Ça ne nous rajeunit pas !
Je ne suis pas très douée pour les faits, je crois, quand je ne les invente pas dans une fiction. D’abord parce que j’ai la mémoire qui flanche. Et ensuite, parce que je n’ai plus les archives de l’Association ! L’APES, pour moi, ça a été une rencontre dans un café, avec Alain Gagnon, Yvon Paré, Danielle Dubé, sans doute André Girard et peut-être Carol Lebel. Et cette autre rencontre où faisant feu de tout acronyme, j’ai voulu donner à notre future association le nom d’une diligente abeille – Apes en latin. Hélas, les copains ont tout de suite protesté : “Comment ça, singes ! ?” Mais faute de mieux, abeilles nous devînmes, et même sur la Côte-Nord. Nous n’avons pas quitté le bestiaire, puisque peu après est né un bulletin de liaison, Le Lézard, que je mettais en page et, avec l’aide de quelques membres de bonne volonté, remplissait allègrement de nouvelles du milieu, d’essais, de commentaires et de critiques littéraires. Avec des petits dessins. On était passé à l’ère Macintosh, heureusement, c’était possible. Mais il le fallait : nous n’avions pas de publiciste, et quelqu’un devait bien produire aussi les affiches des événements que nous commencions à organiser.

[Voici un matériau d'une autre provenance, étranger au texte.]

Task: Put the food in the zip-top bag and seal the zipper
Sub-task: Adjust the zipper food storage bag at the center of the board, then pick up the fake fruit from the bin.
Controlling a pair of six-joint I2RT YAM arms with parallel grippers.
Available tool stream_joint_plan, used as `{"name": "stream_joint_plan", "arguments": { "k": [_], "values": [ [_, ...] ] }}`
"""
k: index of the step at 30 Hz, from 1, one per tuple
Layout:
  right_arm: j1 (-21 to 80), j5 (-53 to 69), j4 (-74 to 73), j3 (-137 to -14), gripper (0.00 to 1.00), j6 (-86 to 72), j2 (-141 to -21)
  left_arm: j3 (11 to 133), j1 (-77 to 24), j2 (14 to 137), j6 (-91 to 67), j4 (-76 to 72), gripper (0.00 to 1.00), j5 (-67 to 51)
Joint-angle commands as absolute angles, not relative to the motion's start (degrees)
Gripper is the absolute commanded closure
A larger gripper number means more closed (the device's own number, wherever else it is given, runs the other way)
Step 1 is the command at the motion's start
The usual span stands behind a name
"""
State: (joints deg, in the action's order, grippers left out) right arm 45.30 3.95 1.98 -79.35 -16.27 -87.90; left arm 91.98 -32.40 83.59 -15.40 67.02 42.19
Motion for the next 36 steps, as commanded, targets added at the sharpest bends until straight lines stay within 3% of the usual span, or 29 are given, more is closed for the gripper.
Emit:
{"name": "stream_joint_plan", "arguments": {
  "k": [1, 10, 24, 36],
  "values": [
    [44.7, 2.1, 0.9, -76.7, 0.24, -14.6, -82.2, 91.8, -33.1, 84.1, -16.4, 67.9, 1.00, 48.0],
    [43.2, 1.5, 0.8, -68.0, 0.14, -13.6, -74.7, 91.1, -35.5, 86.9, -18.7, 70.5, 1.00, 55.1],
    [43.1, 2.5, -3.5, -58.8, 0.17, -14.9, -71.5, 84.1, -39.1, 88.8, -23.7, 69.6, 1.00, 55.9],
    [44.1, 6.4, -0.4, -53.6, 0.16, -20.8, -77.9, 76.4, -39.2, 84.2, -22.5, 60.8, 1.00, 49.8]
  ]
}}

Je crois que le premier, dont j’avais lancé l’idée folle, était Mots et Musique. Ou cela s’appelait-il “Mots et Merveilles”, la première fois ? Voyez, je ne sais plus. Mais il eut lieu, épiquement, à Sainte-Rose-du-Nord, le fief de Christiane Laforge, dans un lieu qui reste flou pour moi, sans doute un café-restaurant – long, étroit et un peu sombre. Moins flou, parce que c’était au grand air, le méchoui qui l’accompagnait. Car nous avions déjà compris la maxime essentielle des événements culturels, quels qu’ils soient : “Si tu veux parler à ma tête, parle d’abord à mon estomac”. Aussi ai-je proposé à mes collègues une autre série d’événements, qui auraient lieu aussi dans des restaurants, cafés et autres lieux dinatoires : “Correspondances” – moins épistolaires que … vibratoires, en quelque sorte : on demandait à une auteure de l’APES (le masculin est compris dans le féminin) qui elle ou il aimerait rencontrer, on invitait et on espérait. Cela donna lieu à de belles rencontres – dans le désordre et les trous de mémoire : Aude, Monique Proulx, Esther Rochon, Robert Lalonde, David Homel, Raymond Plante, François Charron, Michel Dorais, Jean-Pierre Girard, Stanley Péan…
Comme Correspondances, M&M – que ce fût Musique ou Merveilles, il y avait toujours les Mots – a continué pendant plusieurs années, nous permettant de travailler de concert avec des musiciens de la région : l’APES se voulait et se veut toujours pluridisciplinaire. Nous avons ainsi travaillé avec le Salon du Livre, des musées, des photographes, des peintres, et j’oublie sûrement quelques alouettes. Les regards qui se croisent sur le réel ne peuvent que l’enrichir. Ou plus convivialement, “plus on est de fous plus on rit”. C’est un grand bonheur pour moi de constater que, vingt-cinq ans après, il y a encore plus de fous et de folles au logis de l’APES.